Entonces la maestra pensó en un castigo, ¡Un castigo a él, a Lichito, a su Nene idolatrado! Pero no se vaya a creer que un castigo serio. No, por amor de Dios. Un castigo chiquito, una poquita cosa de nada... Además, él no sufriría. ¡Imaginarse que ella, la madre del Nene, iba a hacer sufrir a Lichito! Es no conocerla a una, pensar ese disparate. El castigo consistiría en dejarlo sin recreo, un recreo de diez minutos. Lichito no sufriría porque no era muy sensible. Le importaría poco el castigo en cuanto castigo. Pero, como era orgullosito el rico, como tenía tanto amor propio, no le gustaría. Y entonces tal vez estudiase y trabajase un poco más, para evitar lo que él — ¡pero qué encanto de chiquito! — consideraría una humillación.
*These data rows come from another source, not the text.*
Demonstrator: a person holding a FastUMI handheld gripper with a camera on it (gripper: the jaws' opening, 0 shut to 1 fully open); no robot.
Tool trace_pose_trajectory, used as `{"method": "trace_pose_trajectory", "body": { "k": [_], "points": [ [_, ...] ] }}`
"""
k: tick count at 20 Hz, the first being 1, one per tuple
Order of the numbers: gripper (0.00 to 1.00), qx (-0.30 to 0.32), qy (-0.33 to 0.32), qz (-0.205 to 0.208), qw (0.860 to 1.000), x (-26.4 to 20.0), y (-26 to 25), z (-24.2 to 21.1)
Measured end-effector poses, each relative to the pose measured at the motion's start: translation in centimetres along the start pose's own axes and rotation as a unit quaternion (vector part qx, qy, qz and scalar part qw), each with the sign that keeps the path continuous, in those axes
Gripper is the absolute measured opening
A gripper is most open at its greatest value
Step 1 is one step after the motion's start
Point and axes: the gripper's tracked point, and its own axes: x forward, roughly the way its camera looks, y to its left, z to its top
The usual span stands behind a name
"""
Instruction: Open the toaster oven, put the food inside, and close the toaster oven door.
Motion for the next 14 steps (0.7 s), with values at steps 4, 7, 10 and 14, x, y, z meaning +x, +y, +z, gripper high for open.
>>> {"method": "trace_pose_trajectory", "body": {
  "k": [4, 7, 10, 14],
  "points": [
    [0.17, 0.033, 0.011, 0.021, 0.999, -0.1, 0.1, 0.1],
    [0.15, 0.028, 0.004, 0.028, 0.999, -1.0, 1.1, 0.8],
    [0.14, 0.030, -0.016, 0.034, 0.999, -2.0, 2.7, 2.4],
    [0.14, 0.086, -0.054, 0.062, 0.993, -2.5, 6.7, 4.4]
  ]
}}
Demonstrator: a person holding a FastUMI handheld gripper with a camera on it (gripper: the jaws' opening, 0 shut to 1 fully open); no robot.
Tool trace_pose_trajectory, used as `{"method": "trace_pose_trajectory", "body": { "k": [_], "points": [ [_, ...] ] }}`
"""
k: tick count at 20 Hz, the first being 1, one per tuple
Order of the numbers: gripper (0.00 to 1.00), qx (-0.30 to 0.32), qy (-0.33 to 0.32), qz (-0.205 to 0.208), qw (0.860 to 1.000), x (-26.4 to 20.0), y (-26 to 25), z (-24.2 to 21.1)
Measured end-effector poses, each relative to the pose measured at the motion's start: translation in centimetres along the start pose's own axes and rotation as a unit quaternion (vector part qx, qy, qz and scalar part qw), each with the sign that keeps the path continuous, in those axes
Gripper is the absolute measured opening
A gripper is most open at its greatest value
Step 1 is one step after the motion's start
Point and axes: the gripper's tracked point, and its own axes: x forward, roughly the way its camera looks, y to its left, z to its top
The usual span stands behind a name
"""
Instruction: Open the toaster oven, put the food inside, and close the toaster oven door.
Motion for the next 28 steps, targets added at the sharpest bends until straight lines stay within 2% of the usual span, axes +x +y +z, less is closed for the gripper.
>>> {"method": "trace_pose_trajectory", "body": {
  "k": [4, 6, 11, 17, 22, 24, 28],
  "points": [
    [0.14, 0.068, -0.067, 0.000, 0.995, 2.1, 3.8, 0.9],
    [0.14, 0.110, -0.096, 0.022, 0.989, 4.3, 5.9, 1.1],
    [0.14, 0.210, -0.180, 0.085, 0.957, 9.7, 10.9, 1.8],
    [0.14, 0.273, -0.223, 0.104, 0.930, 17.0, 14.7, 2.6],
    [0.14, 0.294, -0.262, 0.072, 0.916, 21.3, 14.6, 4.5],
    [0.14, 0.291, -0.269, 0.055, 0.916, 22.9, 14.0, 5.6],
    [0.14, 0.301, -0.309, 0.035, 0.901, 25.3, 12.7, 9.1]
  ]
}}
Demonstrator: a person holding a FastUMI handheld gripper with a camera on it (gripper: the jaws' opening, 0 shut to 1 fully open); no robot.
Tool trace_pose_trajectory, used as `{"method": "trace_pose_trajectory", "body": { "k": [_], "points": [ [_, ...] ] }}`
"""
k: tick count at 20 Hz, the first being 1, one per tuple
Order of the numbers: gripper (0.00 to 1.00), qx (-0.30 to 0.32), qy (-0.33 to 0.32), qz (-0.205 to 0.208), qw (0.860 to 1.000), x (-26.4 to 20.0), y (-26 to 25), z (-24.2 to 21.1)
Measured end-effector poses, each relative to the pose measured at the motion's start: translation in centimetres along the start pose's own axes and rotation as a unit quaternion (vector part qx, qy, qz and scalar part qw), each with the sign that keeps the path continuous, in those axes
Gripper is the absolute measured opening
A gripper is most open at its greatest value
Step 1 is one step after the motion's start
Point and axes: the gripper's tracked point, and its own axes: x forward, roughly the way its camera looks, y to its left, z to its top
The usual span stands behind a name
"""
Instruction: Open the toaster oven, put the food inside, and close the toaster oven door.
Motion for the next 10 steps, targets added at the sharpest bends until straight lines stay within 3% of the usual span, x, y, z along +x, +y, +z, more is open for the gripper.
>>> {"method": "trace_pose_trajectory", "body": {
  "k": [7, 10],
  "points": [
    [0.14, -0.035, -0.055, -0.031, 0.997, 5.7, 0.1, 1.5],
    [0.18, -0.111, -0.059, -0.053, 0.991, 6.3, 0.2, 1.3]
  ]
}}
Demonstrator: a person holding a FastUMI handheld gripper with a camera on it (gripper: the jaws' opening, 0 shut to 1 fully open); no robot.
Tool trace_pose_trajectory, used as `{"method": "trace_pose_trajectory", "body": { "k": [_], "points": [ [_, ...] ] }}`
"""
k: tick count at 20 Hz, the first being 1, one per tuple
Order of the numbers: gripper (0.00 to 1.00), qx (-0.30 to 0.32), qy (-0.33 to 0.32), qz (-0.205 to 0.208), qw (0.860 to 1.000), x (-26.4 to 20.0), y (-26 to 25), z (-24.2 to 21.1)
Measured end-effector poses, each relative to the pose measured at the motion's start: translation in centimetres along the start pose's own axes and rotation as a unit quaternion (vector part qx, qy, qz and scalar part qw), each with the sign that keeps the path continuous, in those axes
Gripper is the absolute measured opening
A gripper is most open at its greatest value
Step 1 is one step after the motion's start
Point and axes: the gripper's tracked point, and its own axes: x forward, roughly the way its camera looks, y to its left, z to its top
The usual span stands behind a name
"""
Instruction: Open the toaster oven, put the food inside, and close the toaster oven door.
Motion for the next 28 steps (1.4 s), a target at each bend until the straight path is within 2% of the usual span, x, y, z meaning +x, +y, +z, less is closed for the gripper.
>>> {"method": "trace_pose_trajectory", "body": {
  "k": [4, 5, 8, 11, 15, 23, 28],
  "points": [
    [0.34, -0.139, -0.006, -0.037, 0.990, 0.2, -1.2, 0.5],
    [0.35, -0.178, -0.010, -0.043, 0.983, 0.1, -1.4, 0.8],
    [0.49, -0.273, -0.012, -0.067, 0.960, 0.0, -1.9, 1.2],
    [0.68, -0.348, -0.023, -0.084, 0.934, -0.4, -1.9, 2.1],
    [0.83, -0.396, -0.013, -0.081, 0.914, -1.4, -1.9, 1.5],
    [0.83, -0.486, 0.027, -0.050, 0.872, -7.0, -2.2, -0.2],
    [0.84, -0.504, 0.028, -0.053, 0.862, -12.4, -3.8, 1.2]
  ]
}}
Un día, como tantas veces, Lichito faltó. Pero faltó al otro día y al siguiente. María del Rosario supo con terror que era por enfermedad. ¡Por enfermedad! La pobre maestrita ya no comió, ni durmió, y apenas pudo dar su clase. Su sonrisa triste se profundizó y ensanchó dolorosamente. Caminaba abora más agachada que nunca. ¿Pensaría llevárselo el Señor a aquel tesoro, lo mismo que se llevó al otro? ¿Y por qué? ¿Por qué, Señor, quitar a una pobre madrecita su alegría, tú que eres la alegría eterna y perfecta?

Pasó una semana. María del Rosario quiso preguntar a la casa por teléfono. Pero no se atrevió. Podían saber que era ella, y entonces, ¡quién sabe qué se imaginaría él, sabiéndolo! Y siguió con la misma ansiedad pesando sobre su cuerpo, desfigurando su rostro, convirtiendo en mueca triste su sonrisa.

Pero un buen día, tres semanas después de la primera ausencia, apareció Lichito, que era como si todas las cosas buenas y bellas del universo hubieran regresado del abismo de tinieblas donde estaban. Ahora todo fue un encanto en la vida. La viuda y las hermanas pasaron de simplemente buenas a santas. Y la cara de la directora, dulcificada de una seda de simpatía, con una luz de sacrificio en los anteojos, ya no conminaba imperativamente al deber como antes, sino que aconsejaba con benevolencia: "Hagamos lo posible por cumplir nuestros deberes".

¡Y qué lindo estaba ahora Lichito! Más que nunca. Y ahora también, más que nunca, se parecía al Nene. Era el más gracioso de la clase, el más bonito, el más rico. Pero eso sí: haragancito y distraído como ninguno. Parecía que la enfermedad, los mimos exagerados que seguramente le rodearon durante quince días, le hubiesen atrasado como alumno y favorecido sus pocas aficiones al estudio. Pero todo esto era inevitable. ¿Cómo no mimar al más grande de todos los tesoros, y especialmente estando enfermo? Ella hubiera hecho igual de ser la madrecita. ¿Qué importaba que después perdiese el año? ¿Y todos los años? La cuestión era que sanase y que estuviese contento y que fuese siempre tan rico... ¿Qué valían los estudios al lado de estas cosas? ¡Si la directora la oyera!

María del Rosario comprobó que Lichito había olvidado casi todo lo que sabía. Sacaba mal las cuentas más fáciles y en la lectura era una calamidad, ¡Hacía una gracia verlo empacadito, medio enojado, sin poder salir del atolladero! Daba ganas de comerlo a besos y mandarlo a jugar. Pero una es maestra y debe conseguir que todos sus alumnos, hasta los más deliciosos y los más queridos, aprendan y pasen el año. Lo hubiera comido a besos durante todo el tiempo de la clase. Pero entre ella y el chiquito se interponía un muro sólido, formado de programas, de reglamentos, de disposiciones oficiales, de órdenes de la directora, de indicaciones de los inspectores, de una infinidad de textos y cuadernos y deberes... ¡Muro antipático! ¿Y qué puede una contra todo eso? ¿Y por qué, Señor, tú que eres la suprema Simplicidad, la suprema Libertad y el supremo Amor, permites que la vida sea complicada por tantas leyes y convenciones que la tornan rígida, compleja, falsa, esclava y ausente de todo, amor?